In 2004, ten of the co-authors on the Wakefield The Lancet paper retracted their claims of a MMR vaccine-autism link. Then, The Lancet itself fully retracted the paper in 2010. In that same year, a U.S. Federal Vaccine Claims Court ruled that MMR vaccine, thimerosol (an adjuvant added to vaccines to help trigger an immune response), or both, do not cause autism.

Nevertheless, the damage was done, and many parents around the world immediately reacted by choosing not to vaccinate their children. And the result was that measles cases have increased, hitting a 15-year high in the U.S. in 2011.

In these recent U.S. measles cases, the infections originated in another country. But they were transmitted by someone who came in contact with the American children, all of whom were verified to be unimmunized.

Infectious diseases by definition are transmitted or communicated by people-to-people or people-to-secretion contact. In these modern times of population growth, displacement and migration of people, and common travel between distant destinations, vaccination is not just a U.S. issue. It is a global issue.

Vaccines, like any medicine or pharmaceutical agent, are associated with some side effects. They are usually rare and primarily correspond to reactions to injection of the vaccine, such as fever, rash, headache, or redness and swelling at the site of the needle stick. These symptoms are largely inflammatory responses to what the body considers a new substance – think: stranger-danger! These responses are a normal part of our immune reaction that mobilizes to investigate foreign or uncatalogued substances and then stores information about them in the body’s immune response file cabinet.

None of these side effects or responses equate to diseases such as autism. In fact, the Institute of Medicine – part of the Department of Health and Human Services – published an official report in 2011, concluding “few health problems are caused by or clearly associated with vaccines”

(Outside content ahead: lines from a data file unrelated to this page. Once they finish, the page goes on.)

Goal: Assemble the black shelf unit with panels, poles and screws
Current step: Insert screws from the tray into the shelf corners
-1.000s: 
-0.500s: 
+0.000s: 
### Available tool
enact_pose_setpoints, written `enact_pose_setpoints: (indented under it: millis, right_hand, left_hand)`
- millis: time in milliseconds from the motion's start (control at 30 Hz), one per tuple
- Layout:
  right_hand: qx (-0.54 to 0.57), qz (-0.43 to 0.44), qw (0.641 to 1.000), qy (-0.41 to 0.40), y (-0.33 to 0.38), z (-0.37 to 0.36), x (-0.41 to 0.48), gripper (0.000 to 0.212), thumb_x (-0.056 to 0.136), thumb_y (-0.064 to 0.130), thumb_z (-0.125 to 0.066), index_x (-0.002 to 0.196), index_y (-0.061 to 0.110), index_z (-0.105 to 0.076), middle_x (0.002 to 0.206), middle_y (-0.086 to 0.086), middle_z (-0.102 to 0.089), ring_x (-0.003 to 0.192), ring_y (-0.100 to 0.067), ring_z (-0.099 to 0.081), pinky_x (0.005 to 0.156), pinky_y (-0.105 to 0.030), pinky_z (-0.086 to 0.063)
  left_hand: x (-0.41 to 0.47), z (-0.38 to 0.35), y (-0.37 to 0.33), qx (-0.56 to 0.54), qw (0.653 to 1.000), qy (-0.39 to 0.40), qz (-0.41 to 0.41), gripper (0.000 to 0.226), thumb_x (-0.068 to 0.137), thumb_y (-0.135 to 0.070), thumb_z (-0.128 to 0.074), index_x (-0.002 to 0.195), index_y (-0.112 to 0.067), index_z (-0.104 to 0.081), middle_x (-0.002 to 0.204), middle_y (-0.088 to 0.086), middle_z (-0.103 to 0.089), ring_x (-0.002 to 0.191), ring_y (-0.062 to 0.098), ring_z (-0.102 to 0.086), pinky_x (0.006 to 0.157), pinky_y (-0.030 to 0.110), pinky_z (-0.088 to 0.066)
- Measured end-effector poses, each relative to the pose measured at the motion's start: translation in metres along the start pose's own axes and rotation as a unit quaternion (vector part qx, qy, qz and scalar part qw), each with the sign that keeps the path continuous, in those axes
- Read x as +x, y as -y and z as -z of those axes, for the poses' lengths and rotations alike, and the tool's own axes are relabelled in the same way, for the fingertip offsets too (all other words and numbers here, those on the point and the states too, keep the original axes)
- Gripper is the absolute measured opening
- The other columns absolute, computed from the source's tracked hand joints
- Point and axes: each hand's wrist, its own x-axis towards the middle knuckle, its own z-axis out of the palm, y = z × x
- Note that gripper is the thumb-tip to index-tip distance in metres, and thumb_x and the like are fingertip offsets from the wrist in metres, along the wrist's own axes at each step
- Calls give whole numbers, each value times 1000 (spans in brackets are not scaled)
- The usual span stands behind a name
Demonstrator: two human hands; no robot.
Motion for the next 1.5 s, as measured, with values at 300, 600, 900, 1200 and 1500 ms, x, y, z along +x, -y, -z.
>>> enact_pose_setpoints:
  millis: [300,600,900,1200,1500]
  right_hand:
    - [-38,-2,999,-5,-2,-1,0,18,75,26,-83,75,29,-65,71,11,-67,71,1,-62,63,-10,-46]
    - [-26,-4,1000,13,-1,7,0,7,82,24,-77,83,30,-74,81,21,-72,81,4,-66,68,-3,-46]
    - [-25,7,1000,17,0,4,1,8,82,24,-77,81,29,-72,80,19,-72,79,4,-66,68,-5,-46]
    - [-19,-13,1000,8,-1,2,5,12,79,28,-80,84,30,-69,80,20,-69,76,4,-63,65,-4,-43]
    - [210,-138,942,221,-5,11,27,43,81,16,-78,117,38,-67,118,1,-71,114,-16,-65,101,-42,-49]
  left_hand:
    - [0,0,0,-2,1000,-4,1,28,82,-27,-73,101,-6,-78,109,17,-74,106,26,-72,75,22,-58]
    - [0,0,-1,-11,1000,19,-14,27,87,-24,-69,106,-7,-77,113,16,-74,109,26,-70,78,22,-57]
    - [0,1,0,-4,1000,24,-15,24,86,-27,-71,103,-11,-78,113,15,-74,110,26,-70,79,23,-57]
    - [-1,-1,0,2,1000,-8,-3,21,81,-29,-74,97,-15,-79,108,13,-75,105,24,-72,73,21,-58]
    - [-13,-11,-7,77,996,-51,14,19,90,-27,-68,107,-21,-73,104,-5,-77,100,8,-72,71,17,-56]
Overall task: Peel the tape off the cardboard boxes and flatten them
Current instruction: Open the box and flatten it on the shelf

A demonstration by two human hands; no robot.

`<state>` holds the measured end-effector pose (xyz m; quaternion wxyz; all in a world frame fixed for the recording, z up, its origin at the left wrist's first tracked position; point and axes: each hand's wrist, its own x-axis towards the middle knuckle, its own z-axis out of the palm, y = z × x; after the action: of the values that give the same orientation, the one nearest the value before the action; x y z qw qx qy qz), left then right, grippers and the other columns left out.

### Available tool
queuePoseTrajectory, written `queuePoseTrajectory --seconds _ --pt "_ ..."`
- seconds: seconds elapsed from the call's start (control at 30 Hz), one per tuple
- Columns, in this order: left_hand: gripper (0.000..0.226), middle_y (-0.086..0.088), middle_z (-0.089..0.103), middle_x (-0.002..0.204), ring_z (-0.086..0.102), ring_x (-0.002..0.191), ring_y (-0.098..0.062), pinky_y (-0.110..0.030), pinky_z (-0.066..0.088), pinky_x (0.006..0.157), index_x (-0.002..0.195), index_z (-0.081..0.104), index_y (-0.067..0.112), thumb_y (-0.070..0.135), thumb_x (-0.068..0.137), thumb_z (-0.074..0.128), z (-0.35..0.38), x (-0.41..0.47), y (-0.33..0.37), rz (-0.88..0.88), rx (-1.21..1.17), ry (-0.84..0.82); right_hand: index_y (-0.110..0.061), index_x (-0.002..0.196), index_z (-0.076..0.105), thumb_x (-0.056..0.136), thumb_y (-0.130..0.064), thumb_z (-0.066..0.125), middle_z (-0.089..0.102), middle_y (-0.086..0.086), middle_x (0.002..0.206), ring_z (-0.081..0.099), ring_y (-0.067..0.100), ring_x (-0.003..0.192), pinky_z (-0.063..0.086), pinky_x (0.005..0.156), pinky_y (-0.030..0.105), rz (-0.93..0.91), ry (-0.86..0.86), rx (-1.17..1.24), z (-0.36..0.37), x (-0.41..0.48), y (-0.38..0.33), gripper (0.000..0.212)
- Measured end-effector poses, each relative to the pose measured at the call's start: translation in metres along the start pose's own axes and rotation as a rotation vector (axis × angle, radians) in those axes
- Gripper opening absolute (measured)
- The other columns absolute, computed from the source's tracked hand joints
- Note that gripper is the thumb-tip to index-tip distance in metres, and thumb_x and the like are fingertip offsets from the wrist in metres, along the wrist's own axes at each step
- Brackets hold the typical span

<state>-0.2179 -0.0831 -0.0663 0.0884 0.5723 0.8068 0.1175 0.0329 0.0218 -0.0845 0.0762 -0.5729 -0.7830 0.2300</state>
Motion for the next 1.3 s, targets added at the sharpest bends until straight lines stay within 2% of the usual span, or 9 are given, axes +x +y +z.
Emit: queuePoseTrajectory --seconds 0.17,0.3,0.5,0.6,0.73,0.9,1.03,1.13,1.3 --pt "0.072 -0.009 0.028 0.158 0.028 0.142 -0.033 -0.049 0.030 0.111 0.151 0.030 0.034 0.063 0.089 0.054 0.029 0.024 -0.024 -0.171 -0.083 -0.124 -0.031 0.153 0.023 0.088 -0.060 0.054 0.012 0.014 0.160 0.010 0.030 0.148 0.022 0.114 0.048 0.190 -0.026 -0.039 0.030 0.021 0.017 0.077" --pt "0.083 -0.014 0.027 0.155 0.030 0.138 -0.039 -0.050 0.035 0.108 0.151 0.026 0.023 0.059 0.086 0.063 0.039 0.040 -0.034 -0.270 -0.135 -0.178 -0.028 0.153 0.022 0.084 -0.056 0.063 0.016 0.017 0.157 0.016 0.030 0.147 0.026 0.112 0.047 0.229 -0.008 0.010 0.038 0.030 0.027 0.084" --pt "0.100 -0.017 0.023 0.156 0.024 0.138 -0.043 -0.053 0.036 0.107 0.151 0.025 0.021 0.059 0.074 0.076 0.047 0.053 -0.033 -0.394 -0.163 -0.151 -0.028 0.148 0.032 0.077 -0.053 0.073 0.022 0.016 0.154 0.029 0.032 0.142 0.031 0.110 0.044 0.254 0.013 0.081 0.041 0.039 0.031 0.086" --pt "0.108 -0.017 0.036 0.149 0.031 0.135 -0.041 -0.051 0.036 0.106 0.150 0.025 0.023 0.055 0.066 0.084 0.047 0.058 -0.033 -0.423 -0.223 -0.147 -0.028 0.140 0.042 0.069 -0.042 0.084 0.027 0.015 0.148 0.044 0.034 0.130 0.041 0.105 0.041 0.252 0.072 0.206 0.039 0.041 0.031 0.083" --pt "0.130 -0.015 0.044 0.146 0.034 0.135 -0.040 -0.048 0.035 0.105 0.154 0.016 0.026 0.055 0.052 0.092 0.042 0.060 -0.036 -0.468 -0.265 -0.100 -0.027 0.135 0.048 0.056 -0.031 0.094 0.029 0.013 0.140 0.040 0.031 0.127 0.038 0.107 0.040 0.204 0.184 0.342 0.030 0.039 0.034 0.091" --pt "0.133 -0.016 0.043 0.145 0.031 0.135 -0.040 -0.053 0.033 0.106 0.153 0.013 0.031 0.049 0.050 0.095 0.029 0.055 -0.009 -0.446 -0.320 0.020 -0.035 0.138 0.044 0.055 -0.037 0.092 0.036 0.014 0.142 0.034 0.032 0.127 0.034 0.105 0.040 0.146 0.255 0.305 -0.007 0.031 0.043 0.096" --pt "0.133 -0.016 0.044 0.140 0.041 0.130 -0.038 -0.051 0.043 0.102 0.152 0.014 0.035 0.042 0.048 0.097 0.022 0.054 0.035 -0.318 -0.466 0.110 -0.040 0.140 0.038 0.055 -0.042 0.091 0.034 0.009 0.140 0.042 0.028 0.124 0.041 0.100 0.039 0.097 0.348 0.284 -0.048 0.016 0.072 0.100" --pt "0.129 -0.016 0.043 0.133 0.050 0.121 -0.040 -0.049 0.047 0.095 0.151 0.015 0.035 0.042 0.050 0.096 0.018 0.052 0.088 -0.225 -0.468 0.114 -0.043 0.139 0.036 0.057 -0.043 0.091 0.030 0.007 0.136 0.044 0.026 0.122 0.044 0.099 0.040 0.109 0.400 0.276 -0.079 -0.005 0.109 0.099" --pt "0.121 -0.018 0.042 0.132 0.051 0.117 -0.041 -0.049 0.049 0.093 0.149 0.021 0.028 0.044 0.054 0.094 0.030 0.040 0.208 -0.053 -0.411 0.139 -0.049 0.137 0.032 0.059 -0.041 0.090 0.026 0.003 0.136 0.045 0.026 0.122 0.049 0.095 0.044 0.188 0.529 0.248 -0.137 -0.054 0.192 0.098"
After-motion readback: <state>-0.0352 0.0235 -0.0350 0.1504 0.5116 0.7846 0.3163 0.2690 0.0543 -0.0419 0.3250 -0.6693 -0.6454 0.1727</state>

The scientific facts are that immunization saves lives.

Vaccines protect children and adults from infectious diseases. Since the MMR vaccine was first introduced in 1963, our country has had a 99% reduction in the incidence of measles. Similarly, the polio vaccine was developed and administered in the mid-1950s. By 1979, polio was eradicated in the United States.

Vaccines also prevent cancers. In fact, many non-infectious viruses (aka vaccines) are being developed and used as cancer therapeutics.

One may choose to be anti-vaccine for many reasons. But to be anti-vaccine by claiming that scientific evidence supports that vaccines cause disease, death, or harm is simply not factual.

The bottom line: science has proven that vaccines save lives. Moreover, by not vaccinating a child, parents put that child – and other children and adults – at risk.